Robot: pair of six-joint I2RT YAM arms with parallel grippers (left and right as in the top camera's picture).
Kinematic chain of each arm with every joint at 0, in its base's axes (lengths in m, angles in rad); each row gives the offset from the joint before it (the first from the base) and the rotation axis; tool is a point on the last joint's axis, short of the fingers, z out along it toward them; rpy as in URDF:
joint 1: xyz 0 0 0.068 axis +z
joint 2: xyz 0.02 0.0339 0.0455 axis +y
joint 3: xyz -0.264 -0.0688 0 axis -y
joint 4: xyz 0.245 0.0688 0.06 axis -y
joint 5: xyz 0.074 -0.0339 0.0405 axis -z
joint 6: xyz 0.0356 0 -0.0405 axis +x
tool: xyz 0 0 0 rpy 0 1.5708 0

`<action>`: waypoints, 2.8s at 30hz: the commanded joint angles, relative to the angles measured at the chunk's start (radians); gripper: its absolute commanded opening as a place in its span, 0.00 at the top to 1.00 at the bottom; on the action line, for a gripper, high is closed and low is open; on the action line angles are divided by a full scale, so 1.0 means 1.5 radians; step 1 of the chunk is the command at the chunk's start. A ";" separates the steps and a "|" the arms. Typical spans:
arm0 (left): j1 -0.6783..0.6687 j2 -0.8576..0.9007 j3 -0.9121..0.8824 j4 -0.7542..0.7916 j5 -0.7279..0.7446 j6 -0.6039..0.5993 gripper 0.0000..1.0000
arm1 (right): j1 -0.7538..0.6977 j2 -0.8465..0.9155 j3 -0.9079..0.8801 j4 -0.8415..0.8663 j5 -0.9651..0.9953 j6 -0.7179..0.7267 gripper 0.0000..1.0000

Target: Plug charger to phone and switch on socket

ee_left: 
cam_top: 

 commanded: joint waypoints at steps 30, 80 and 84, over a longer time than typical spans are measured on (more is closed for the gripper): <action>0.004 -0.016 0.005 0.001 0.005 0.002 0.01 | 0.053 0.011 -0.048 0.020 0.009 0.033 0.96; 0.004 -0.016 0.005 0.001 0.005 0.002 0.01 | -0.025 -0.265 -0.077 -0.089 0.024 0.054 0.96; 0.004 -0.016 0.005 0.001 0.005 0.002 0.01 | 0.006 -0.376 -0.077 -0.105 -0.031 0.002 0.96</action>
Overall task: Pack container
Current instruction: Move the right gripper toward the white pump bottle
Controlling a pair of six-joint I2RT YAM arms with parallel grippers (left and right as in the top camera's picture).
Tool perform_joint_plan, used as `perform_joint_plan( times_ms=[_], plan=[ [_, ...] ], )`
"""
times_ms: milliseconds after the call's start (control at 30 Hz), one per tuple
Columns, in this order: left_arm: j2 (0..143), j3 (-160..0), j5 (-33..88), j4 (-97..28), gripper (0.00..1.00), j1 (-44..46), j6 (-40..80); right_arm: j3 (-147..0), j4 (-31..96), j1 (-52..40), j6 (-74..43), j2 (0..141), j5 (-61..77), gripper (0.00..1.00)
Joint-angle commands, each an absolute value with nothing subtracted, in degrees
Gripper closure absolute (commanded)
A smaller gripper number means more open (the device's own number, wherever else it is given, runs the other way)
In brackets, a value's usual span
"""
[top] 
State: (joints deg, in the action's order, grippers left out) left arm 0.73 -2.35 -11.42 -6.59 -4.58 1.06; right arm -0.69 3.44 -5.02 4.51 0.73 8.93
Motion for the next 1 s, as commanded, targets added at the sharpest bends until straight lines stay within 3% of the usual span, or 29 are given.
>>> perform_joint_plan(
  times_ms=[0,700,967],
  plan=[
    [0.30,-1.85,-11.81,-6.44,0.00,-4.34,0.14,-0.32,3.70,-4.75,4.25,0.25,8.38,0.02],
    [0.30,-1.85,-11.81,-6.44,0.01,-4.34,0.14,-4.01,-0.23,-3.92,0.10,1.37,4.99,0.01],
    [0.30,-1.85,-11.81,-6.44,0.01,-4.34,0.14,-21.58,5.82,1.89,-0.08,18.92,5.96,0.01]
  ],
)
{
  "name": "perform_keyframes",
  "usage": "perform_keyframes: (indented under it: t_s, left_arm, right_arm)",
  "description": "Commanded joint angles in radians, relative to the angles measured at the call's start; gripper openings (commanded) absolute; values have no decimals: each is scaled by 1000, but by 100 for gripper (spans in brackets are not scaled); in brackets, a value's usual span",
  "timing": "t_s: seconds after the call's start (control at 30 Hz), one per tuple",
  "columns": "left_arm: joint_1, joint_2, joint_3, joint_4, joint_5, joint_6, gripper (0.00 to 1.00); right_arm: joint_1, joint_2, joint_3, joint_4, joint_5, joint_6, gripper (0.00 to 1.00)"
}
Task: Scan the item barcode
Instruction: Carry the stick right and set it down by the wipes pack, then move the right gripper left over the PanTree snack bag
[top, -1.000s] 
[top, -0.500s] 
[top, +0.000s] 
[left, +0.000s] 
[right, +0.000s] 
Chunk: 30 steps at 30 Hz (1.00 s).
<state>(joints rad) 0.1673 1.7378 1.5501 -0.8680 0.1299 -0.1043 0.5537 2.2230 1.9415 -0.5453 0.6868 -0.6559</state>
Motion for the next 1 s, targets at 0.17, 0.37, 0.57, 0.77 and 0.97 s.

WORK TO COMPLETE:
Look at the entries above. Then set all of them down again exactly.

WRITTEN SOLUTION:
Robot: pair of six-joint I2RT YAM arms with parallel grippers (left and right as in the top camera's picture).
Kinematic chain of each arm with every joint at 0, in its base's axes (lengths in m, angles in rad); each row gives the offset from the joint before it (the first from the base) and the rotation axis; tool is a point on the last joint's axis, short of the fingers, z out along it toward them; rpy as in URDF:
joint 1: xyz 0 0 0.068 axis +z
joint 2: xyz 0.02 0.0339 0.0455 axis +y
joint 3: xyz -0.264 -0.0688 0 axis -y
joint 4: xyz 0.245 0.0688 0.06 axis -y
joint 5: xyz 0.074 -0.0339 0.0405 axis -z
joint 6: xyz 0.0356 0 -0.0405 axis +x
tool: xyz 0 0 0 rpy 0 1.5708 0

`<action>`: waypoints, 2.8s at 30hz: the commanded joint angles, relative to the angles measured at the chunk's start (radians); gripper: its absolute commanded opening as a place in its span, 0.00 at the top to 1.00 at the bottom; on the action line, for a gripper, high is closed and low is open; on the action line angles are divided by a full scale, so 1.0 means 1.5 radians; step 1 of the chunk is the command at the chunk's start. A ";" separates the steps and a "|" the arms. Typical spans:
arm0 (left): j1 -0.6783..0.6687 j2 -0.8576..0.9007 j3 -0.9121..0.8824 j4 -0.7542..0.7916 j5 -0.7279..0.7446 j6 -0.6039..0.5993 gripper 0.0000..1.0000
arm1 (right): j1 -0.7538..0.6977 j2 -0.8465..0.9155 j3 -0.9079..0.8801 j4 -0.8415..0.8663 j5 -0.9651..0.9953 j6 -0.7179..0.7267 gripper 0.0000..1.0000

Target: Plug charger to phone and switch on socket

ee_left: 
cam_top: 

 commanded: joint waypoints at steps 30, 80 and 84, over a longer time than typical spans are measured on (more is closed for the gripper): <action>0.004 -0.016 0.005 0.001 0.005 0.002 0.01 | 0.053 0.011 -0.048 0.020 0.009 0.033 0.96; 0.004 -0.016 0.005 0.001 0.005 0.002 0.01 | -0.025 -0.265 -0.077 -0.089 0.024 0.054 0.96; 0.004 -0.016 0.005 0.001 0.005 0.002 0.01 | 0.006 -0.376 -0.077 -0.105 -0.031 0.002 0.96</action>
Overall task: Pack container
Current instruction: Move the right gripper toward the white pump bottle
Controlling a pair of six-joint I2RT YAM arms with parallel grippers (left and right as in the top camera's picture).
Tool perform_joint_plan, used as `perform_joint_plan( times_ms=[_], plan=[ [_, ...] ], )`
"""
times_ms: milliseconds after the call's start (control at 30 Hz), one per tuple
Columns, in this order: left_arm: j2 (0..143), j3 (-160..0), j5 (-33..88), j4 (-97..28), gripper (0.00..1.00), j1 (-44..46), j6 (-40..80); right_arm: j3 (-147..0), j4 (-31..96), j1 (-52..40), j6 (-74..43), j2 (0..141), j5 (-61..77), gripper (0.00..1.00)
Joint-angle commands, each an absolute value with nothing subtracted, in degrees
Gripper closure absolute (commanded)
A smaller gripper number means more open (the device's own number, wherever else it is given, runs the other way)
In brackets, a value's usual span
"""
[top] 
State: (joints deg, in the action's order, grippers left out) left arm 0.73 -2.35 -11.42 -6.59 -4.58 1.06; right arm -0.69 3.44 -5.02 4.51 0.73 8.93
Motion for the next 1 s, as commanded, targets added at the sharpest bends until straight lines stay within 3% of the usual span, or 29 are given.
>>> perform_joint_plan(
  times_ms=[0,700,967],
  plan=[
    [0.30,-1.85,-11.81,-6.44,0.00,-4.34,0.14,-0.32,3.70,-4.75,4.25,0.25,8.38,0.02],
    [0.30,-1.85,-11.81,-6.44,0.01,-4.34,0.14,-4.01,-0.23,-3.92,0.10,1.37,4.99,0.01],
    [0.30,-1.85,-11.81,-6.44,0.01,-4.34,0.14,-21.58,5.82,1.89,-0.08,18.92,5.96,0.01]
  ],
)
{
  "name": "perform_keyframes",
  "usage": "perform_keyframes: (indented under it: t_s, left_arm, right_arm)",
  "description": "Commanded joint angles in radians, relative to the angles measured at the call's start; gripper openings (commanded) absolute; values have no decimals: each is scaled by 1000, but by 100 for gripper (spans in brackets are not scaled); in brackets, a value's usual span",
  "timing": "t_s: seconds after the call's start (control at 30 Hz), one per tuple",
  "columns": "left_arm: joint_1, joint_2, joint_3, joint_4, joint_5, joint_6, gripper (0.00 to 1.00); right_arm: joint_1, joint_2, joint_3, joint_4, joint_5, joint_6, gripper (0.00 to 1.00)"
}
Task: Scan the item barcode
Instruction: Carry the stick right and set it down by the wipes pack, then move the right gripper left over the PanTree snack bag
[top, -1.000s] 
[top, -0.500s] 
[top, +0.000s] 
[left, +0.000s] 
[right, +0.000s] 
Chunk: 30 steps at 30 Hz (1.00 s).
<state>(joints rad) 0.1673 1.7378 1.5501 -0.8680 0.1299 -0.1043 0.5537 2.2230 1.9415 -0.5453 0.6868 -0.6559</state>
Motion for the next 1 s, targets at 0.17, 0.37, 0.57, 0.77 and 0.97 s.

No more output is expected here.